Büyük Hamam Kompleksi
Günümüze, sadece masif duvarları ve bazı tonozları ayakta kalabilmiş olan yapının iç mekanlarının mermerle kaplı olduğuna dair izler bulunmakta.
Hamamın planı diğer tipik Roma hamamları gibi. Önce girişte büyük avlu, iki yanında büyük holler bulunan kapalı dikdörtgen bir alan ve esas hamam yapısı. Palaestra'nın yan kanatlarında, biri güneyde, diğeri kuzeyde olan iki büyük hol imparatora ve törenlere ayrılmış. Hamam kompleksinin M.S. 2. yüzyılda yapıldığı tahmin ediliyor. Büyük hole bitişik tonozlu kapalı mekanlar günümüzde müze olarak kullanılmakta.
Apollon Tapınağı
Mevcut tapınak, dini mağara olarak bilinen Plutonion'un üzerine kurulmuş.

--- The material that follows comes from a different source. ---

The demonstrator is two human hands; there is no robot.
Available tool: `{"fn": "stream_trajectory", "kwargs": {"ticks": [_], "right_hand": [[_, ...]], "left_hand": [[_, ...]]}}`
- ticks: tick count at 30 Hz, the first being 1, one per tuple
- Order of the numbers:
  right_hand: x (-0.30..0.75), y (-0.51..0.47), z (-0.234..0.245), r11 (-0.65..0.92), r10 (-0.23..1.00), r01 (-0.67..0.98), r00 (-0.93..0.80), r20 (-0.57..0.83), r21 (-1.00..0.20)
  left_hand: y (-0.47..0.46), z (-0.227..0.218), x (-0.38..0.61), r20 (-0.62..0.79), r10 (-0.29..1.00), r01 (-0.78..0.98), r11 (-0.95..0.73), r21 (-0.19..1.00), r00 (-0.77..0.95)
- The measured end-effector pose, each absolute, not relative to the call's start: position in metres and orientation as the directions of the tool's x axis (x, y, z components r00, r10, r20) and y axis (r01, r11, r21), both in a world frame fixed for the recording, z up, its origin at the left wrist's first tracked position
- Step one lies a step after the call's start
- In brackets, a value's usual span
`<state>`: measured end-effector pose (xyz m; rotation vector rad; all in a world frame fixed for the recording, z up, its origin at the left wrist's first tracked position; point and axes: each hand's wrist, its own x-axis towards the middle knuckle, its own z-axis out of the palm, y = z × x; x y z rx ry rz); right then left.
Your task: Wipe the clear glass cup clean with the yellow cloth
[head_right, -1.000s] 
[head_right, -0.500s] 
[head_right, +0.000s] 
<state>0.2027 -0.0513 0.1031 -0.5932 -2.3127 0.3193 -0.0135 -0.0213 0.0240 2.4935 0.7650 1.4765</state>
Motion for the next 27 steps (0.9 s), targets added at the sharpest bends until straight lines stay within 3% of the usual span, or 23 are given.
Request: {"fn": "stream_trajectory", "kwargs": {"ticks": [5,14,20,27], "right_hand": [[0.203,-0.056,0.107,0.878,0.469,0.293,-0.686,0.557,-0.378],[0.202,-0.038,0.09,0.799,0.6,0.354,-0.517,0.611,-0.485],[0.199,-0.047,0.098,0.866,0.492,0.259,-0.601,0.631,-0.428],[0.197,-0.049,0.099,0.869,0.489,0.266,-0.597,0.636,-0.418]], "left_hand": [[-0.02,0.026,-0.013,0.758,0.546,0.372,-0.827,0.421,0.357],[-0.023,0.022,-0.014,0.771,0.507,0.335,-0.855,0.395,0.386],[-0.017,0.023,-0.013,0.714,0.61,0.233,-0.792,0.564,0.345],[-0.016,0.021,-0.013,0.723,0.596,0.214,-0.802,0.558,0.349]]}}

Yerli halkın en eski dini merkezi olan bu yerde, Apollon bölgenin Ana Tanrıçası Kybele ile buluşmuştur. Eski kaynaklar, Ana Tanrıça Kybele'nin bu mağaraya indiğini ve zehirli gazdan etkilenmediğini bildirirler. Apollon Tapınağı'nda üst yapıya ait kalıntılar MS. 3. yüzyıldan öncelere gidiyor. Tapınak alanına geniş basamaklarla çıkılıyor.
Tiyatro
Yamaca yaslanmış cephesiyle birlikte büyük bir yapı.
İnşasına M.S. 60 yılında olan büyük depremin ardından M.S. 62 yılında başlanmış, M.S. 206 yılında tamamlanmıştır. 8 merdivenle 7 bölüme ayrılan yapıda, 50 oturma odası bulunuyor. Caveanın tam ortasından geçen diozomaya her iki yandan tonozlu birer geçit ile giriliyor. Sütunların arası heykellerle süslenmiş. Burada yapılan kazılar sırasında bol miktarda heykel bulundu. Sahne arkasındaki duvarlarda ise mermer kabartmalar yer alıyor.